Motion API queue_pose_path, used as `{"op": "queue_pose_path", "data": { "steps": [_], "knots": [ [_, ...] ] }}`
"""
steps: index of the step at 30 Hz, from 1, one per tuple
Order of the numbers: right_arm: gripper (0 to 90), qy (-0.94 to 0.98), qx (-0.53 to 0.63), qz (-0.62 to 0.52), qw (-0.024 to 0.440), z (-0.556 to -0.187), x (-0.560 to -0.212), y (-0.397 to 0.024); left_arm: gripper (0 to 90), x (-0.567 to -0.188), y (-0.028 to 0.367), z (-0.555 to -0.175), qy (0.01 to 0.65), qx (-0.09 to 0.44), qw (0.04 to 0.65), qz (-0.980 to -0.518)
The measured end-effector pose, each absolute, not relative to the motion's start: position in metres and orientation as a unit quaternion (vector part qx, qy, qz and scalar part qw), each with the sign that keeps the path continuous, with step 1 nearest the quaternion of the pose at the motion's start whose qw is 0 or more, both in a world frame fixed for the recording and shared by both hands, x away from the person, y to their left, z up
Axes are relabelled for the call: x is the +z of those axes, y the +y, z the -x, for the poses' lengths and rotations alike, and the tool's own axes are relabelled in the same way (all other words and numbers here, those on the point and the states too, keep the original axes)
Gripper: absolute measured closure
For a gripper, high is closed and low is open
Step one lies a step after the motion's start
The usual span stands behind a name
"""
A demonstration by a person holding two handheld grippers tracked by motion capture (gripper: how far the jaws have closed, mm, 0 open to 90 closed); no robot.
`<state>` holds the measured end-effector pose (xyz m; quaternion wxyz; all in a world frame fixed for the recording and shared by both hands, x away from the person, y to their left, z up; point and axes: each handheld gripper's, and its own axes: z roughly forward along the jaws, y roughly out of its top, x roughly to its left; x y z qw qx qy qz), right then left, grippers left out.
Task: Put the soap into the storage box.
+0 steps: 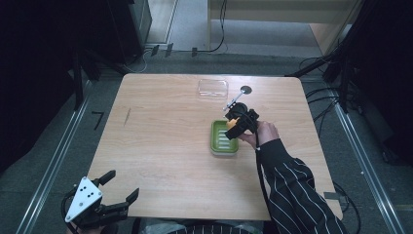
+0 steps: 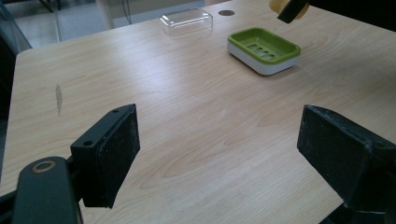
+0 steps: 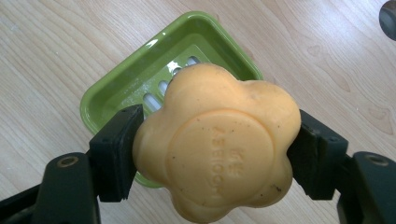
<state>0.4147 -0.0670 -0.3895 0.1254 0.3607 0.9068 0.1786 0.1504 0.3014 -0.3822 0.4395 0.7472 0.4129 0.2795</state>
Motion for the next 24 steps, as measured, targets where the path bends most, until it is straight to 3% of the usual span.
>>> {"op": "queue_pose_path", "data": {
  "steps": [24],
  "knots": [
    [27.8,0.911,0.185,-0.349,0.120,-0.426,-0.400,-0.047,13.6,-0.382,0.302,-0.149,0.414,0.282,0.441,-0.745]
  ]
}}
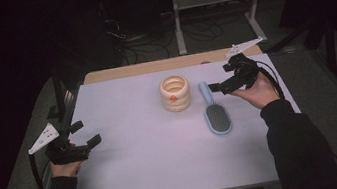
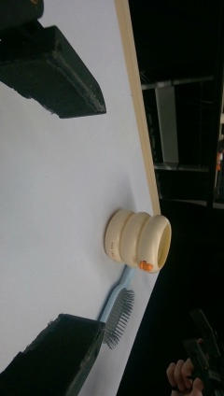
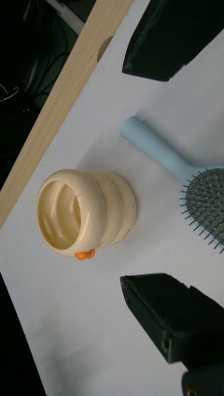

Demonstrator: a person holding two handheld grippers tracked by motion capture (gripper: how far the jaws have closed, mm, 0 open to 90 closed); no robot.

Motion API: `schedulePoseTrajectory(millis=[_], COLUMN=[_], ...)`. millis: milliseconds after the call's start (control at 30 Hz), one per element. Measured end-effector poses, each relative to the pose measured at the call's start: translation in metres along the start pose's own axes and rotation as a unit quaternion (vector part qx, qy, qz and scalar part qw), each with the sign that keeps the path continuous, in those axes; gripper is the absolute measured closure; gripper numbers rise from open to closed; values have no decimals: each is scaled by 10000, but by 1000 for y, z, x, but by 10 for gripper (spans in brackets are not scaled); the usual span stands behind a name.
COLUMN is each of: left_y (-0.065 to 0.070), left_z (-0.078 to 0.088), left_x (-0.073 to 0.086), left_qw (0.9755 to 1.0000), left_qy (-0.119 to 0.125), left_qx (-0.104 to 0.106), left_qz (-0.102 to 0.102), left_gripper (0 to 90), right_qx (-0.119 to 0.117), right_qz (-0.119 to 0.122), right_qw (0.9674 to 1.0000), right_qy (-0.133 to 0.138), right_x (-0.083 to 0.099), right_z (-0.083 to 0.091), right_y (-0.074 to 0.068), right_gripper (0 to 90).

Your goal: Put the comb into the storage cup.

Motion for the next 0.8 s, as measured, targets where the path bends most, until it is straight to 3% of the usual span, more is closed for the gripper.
schedulePoseTrajectory(millis=[500, 800], left_y=[-1, -1], left_z=[0, -1], left_x=[0, 0], left_qw=[10000, 10000], left_qy=[6, 8], left_qx=[11, 20], left_qz=[-2, -9], left_gripper=[0, 0], right_qx=[-23, -41], right_qz=[-12, -191], right_qw=[10000, 9998], right_qy=[-7, -40], right_x=[-3, 2], right_z=[-16, -28], right_y=[14, 26], right_gripper=[51, 91])
Point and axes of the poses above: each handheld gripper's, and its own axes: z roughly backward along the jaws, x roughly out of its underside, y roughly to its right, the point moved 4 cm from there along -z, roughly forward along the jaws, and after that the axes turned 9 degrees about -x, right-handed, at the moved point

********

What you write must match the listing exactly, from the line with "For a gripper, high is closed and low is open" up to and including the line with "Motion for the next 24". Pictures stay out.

■ Response for this exercise ■
For a gripper, high is closed and low is open
Step one lies a step after the motion's start
The usual span stands behind a name
"""
A demonstration by a person holding two handheld grippers tracked by motion capture (gripper: how far the jaws have closed, mm, 0 open to 90 closed); no robot.
`<state>` holds the measured end-effector pose (xyz m; quaternion wxyz; all in a world frame fixed for the recording and shared by both hands, x away from the person, y to their left, z up; point and axes: each handheld gripper's, and its own axes: z roughly forward along the jaws, y roughly out of its top, x roughly to its left; x y z qw qx qy qz), right then left, grippers left out.
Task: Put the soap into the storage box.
+0 steps: 
+0 steps: 
+0 steps: 
<state>0.4147 -0.0670 -0.3895 0.1254 0.3607 0.9068 0.1786 0.1504 0.3014 -0.3822 0.4395 0.7472 0.4129 0.2795</state>
Motion for the next 24 steps, as measured, targets where the path bends most, until it is straight to 3% of the usual span.

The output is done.